# Super Bowl weekend in Vegas...



## Fuelie95 (Oct 24, 2007)

I know the saying that "what happens in Vegas, stays in Vegas" but thought I'd share a few pictures of how my weekend went;

A little shopping;


A little dinner;




A little wine ('88 Ch. Latour)


A little nightcap;


Overall, not a bad cigar weekend...


----------



## mattehh (Jan 21, 2011)

All looks delicious!!!


----------



## Ray126 (Jan 23, 2012)

NICE Mike!!!!!


----------



## Tru (Nov 26, 2011)

nice weekend. how much is that bundle btw


----------



## Fuelie95 (Oct 24, 2007)

Tru said:


> nice weekend. how much is that bundle btw


Including the bribe? ; )


----------



## lebz (Mar 26, 2011)

Very rockin!


----------



## Engineer99 (Aug 4, 2011)

Looks like what happened is Vegas will be staying in your humidor and not in Vegas...


----------



## 4pistonjosh (Nov 10, 2008)

Wow that looks like a great weekend.
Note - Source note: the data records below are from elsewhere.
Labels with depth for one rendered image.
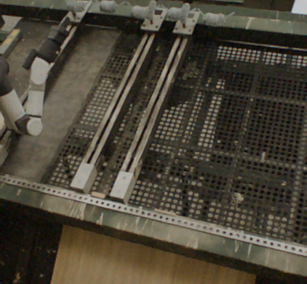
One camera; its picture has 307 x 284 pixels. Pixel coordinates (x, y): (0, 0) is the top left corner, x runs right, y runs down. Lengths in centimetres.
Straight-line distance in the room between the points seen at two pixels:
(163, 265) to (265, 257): 50
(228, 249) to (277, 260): 18
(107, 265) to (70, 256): 18
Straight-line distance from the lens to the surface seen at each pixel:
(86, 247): 209
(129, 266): 203
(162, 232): 173
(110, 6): 246
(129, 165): 190
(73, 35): 259
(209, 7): 301
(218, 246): 169
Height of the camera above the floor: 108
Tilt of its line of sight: 4 degrees up
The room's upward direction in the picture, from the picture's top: 12 degrees clockwise
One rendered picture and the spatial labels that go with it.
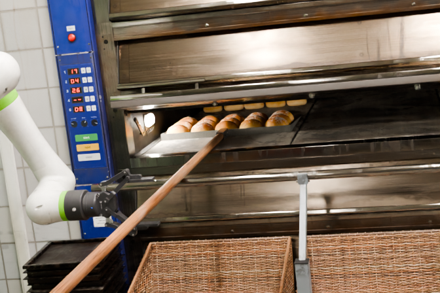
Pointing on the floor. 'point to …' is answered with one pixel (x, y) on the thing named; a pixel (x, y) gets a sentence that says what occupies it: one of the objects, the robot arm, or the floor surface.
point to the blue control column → (63, 6)
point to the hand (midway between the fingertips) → (152, 201)
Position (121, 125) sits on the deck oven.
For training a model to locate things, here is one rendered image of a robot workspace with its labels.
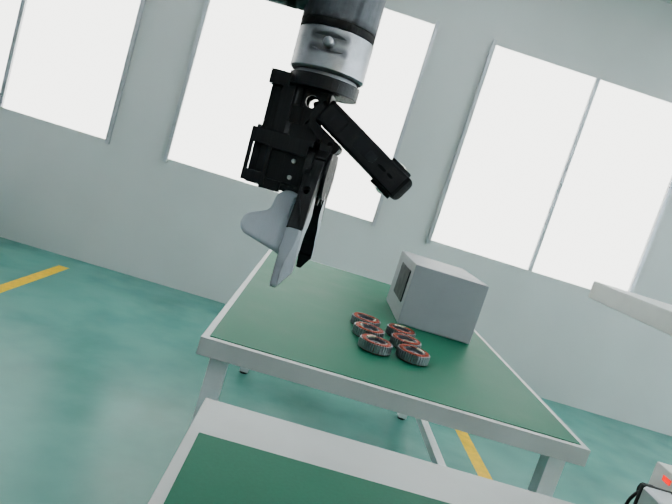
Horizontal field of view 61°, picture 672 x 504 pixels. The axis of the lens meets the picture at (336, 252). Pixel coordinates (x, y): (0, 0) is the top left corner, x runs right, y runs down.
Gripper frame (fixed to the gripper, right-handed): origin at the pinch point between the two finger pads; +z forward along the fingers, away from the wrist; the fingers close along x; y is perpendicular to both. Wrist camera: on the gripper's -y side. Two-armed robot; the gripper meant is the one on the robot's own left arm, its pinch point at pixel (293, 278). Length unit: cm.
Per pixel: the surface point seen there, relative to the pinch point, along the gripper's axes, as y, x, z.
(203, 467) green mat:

Those lanceros are making me drool.


----------



## szyzk (Nov 27, 2010)

Nice! I'll be visiting Casa Fuente (again) in less than two months, I need another lancero!


----------



## Habano (Jul 5, 2010)

Did you bring your own wine to the table or is that a thermos? Lol. If you brought your own wine, how much was the entry fee?


----------



## Tru (Nov 26, 2011)

Yes!!! Haha


Fuelie95 said:


> Including the bribe? ; )


----------



## UTKhodgy (Jan 4, 2012)

BEHIKE!

Petit Lancero!


----------



## Fuelie95 (Oct 24, 2007)

Starbuck said:


> Did you bring your own wine to the table or is that a thermos? Lol. If you brought your own wine, how much was the entry fee?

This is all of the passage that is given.